### Problem requirements
Nothing but the lines below between the line holding "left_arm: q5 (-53" and the line holding "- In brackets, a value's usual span", inclusive, should appear in the answer, each set down exactly.
+ + + + + + +
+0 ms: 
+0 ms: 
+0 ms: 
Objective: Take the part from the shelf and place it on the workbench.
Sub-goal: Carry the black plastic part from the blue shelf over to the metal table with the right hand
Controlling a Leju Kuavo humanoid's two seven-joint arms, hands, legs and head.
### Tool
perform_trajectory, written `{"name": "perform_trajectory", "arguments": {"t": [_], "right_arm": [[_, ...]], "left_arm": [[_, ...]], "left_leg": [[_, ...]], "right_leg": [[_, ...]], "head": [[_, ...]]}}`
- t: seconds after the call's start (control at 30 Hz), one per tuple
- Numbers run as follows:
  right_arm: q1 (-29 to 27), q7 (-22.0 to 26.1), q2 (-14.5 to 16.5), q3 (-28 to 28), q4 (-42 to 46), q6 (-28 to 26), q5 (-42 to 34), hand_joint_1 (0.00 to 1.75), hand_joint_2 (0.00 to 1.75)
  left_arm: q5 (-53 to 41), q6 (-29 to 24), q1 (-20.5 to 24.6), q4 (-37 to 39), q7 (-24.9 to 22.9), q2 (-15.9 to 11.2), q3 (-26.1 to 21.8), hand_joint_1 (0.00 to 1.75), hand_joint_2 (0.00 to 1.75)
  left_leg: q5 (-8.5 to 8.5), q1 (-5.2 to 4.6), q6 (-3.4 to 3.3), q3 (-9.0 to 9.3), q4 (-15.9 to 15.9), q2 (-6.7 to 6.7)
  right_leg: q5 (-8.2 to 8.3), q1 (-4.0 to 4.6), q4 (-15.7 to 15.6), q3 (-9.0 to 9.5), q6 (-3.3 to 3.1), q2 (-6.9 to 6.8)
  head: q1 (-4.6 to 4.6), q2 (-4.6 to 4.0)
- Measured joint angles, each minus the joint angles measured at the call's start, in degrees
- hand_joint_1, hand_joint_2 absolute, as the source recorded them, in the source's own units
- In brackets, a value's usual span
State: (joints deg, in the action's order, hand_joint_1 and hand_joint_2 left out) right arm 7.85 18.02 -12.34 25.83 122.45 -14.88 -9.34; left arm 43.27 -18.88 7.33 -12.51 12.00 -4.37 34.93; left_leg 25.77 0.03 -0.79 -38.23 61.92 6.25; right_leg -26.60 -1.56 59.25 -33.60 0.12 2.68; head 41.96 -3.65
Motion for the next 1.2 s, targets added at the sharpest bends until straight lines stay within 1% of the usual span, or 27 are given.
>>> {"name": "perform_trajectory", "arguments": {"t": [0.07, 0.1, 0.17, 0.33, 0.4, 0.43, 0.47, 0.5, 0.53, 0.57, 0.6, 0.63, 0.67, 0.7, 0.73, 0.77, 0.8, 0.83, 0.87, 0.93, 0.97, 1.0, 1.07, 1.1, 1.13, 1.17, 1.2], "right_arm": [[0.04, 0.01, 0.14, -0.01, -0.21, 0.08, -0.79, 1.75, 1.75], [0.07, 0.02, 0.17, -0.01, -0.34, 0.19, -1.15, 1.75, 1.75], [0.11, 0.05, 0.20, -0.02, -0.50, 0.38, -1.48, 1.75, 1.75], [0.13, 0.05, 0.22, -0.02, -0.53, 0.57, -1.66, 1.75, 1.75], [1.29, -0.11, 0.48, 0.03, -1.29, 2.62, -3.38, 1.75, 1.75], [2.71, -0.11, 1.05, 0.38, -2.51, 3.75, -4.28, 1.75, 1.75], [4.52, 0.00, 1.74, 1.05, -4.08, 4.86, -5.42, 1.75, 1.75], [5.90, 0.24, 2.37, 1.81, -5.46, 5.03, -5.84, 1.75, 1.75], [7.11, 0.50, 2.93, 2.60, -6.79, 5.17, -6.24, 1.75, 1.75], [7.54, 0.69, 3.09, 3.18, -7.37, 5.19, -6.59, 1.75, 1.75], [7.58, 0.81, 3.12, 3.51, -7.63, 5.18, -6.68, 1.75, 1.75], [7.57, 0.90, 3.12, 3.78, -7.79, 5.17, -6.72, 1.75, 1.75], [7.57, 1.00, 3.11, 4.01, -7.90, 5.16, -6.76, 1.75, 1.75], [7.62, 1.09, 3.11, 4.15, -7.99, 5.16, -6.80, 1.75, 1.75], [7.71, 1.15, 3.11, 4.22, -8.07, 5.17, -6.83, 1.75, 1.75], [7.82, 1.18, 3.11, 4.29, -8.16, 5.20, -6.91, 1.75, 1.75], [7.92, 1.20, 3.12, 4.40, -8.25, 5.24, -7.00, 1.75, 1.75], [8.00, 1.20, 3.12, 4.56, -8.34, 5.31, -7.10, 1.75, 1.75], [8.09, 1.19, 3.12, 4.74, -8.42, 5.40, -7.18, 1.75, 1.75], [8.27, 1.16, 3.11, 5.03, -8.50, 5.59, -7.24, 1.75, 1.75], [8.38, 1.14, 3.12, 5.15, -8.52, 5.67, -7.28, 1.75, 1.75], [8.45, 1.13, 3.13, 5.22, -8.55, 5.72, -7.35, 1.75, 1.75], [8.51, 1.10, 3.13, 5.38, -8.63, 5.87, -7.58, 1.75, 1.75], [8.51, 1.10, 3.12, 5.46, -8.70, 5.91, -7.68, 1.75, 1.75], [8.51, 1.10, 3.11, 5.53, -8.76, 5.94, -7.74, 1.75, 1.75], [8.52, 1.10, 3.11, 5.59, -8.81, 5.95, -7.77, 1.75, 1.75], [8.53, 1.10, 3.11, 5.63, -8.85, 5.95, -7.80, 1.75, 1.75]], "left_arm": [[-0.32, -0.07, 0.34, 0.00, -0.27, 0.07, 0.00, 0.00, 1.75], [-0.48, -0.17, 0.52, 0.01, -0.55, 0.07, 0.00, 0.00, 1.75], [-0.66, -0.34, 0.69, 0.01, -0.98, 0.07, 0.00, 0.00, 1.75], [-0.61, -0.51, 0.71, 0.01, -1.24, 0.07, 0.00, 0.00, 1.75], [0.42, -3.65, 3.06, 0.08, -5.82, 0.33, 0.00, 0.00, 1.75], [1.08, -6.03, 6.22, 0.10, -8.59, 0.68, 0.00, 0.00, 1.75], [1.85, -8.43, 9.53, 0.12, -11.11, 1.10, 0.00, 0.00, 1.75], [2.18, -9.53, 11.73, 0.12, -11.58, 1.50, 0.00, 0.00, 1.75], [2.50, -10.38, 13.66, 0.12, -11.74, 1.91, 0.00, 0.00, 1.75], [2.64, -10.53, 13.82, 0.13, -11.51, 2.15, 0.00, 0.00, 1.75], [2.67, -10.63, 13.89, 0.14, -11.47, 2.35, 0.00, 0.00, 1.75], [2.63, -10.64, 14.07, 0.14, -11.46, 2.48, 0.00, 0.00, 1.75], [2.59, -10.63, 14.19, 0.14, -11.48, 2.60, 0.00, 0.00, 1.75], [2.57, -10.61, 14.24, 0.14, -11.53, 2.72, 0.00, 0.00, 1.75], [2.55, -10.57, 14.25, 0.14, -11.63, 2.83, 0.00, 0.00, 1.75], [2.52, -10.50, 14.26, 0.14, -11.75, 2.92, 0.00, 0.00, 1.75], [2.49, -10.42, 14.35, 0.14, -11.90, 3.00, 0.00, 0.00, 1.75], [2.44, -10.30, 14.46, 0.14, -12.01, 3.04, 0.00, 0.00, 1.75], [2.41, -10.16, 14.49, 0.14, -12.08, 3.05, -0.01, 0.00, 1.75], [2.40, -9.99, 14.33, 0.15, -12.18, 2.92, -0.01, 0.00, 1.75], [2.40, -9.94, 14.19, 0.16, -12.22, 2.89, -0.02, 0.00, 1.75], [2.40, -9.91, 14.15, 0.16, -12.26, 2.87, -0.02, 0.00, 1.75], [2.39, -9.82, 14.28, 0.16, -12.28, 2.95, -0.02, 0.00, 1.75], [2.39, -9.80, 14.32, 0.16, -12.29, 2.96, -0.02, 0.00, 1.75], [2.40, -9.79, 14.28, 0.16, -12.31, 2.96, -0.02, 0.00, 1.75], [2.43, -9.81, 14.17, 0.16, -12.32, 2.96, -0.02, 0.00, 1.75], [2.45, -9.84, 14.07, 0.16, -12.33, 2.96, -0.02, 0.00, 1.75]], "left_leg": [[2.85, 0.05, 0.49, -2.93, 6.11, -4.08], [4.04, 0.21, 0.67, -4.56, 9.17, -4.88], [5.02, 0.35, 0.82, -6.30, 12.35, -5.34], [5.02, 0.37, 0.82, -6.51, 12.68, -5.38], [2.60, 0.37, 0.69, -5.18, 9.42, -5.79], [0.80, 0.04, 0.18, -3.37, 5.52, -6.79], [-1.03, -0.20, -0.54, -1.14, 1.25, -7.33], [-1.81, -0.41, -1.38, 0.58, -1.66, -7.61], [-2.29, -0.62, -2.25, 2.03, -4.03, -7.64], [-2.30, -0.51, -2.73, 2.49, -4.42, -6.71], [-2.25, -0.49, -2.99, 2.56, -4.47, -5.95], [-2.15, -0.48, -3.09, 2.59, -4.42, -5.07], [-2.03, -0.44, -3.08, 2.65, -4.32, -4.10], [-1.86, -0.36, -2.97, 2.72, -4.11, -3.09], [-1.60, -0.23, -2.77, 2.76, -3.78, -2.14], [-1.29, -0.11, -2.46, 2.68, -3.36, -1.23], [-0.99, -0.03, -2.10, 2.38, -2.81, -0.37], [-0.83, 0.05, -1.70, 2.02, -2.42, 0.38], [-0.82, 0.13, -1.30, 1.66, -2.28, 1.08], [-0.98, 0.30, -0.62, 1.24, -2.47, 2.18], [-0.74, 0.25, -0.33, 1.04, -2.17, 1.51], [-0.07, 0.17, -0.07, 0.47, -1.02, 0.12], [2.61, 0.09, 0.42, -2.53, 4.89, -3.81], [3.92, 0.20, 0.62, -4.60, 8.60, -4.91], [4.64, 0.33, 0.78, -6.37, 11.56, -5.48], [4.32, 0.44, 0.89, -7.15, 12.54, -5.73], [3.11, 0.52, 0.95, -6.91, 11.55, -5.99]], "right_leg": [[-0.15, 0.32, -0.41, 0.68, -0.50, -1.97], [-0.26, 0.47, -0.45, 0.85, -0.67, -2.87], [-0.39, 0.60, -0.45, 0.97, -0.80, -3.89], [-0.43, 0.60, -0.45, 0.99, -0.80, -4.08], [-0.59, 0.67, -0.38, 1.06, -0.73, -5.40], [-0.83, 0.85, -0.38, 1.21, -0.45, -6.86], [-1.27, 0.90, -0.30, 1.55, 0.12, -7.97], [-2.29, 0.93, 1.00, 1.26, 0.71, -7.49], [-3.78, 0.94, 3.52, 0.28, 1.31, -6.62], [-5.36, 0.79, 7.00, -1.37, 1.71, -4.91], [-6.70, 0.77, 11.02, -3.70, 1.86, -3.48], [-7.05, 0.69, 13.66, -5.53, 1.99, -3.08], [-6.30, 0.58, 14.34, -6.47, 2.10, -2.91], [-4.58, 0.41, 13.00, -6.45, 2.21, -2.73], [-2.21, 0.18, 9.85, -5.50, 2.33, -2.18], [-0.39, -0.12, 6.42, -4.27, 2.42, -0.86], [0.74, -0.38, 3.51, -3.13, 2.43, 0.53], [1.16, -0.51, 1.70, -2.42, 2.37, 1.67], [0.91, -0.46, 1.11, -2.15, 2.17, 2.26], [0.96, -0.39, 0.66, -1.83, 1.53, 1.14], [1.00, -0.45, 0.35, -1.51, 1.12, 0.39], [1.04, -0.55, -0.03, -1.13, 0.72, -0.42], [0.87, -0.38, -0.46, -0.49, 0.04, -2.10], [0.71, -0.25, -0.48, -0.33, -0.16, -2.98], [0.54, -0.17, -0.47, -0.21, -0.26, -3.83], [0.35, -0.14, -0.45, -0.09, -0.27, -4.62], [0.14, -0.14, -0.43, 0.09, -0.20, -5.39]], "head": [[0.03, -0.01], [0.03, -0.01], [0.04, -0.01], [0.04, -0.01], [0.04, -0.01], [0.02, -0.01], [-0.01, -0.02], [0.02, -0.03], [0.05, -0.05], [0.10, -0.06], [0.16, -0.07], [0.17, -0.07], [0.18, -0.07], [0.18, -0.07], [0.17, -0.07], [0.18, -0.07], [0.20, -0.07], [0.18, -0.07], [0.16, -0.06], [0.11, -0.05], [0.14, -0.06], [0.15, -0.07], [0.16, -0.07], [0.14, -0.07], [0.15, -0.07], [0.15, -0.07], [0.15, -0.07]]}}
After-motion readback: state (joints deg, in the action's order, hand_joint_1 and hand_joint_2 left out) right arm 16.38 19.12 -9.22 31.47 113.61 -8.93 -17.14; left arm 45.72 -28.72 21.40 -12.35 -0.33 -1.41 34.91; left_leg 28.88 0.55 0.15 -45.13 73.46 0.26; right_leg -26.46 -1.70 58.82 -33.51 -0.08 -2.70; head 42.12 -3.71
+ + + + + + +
### Your solution
  left_arm: q5 (-53 to 41), q6 (-29 to 24), q1 (-20.5 to 24.6), q4 (-37 to 39), q7 (-24.9 to 22.9), q2 (-15.9 to 11.2), q3 (-26.1 to 21.8), hand_joint_1 (0.00 to 1.75), hand_joint_2 (0.00 to 1.75)
  left_leg: q5 (-8.5 to 8.5), q1 (-5.2 to 4.6), q6 (-3.4 to 3.3), q3 (-9.0 to 9.3), q4 (-15.9 to 15.9), q2 (-6.7 to 6.7)
  right_leg: q5 (-8.2 to 8.3), q1 (-4.0 to 4.6), q4 (-15.7 to 15.6), q3 (-9.0 to 9.5), q6 (-3.3 to 3.1), q2 (-6.9 to 6.8)
  head: q1 (-4.6 to 4.6), q2 (-4.6 to 4.0)
- Measured joint angles, each minus the joint angles measured at the call's start, in degrees
- hand_joint_1, hand_joint_2 absolute, as the source recorded them, in the source's own units
- In brackets, a value's usual span

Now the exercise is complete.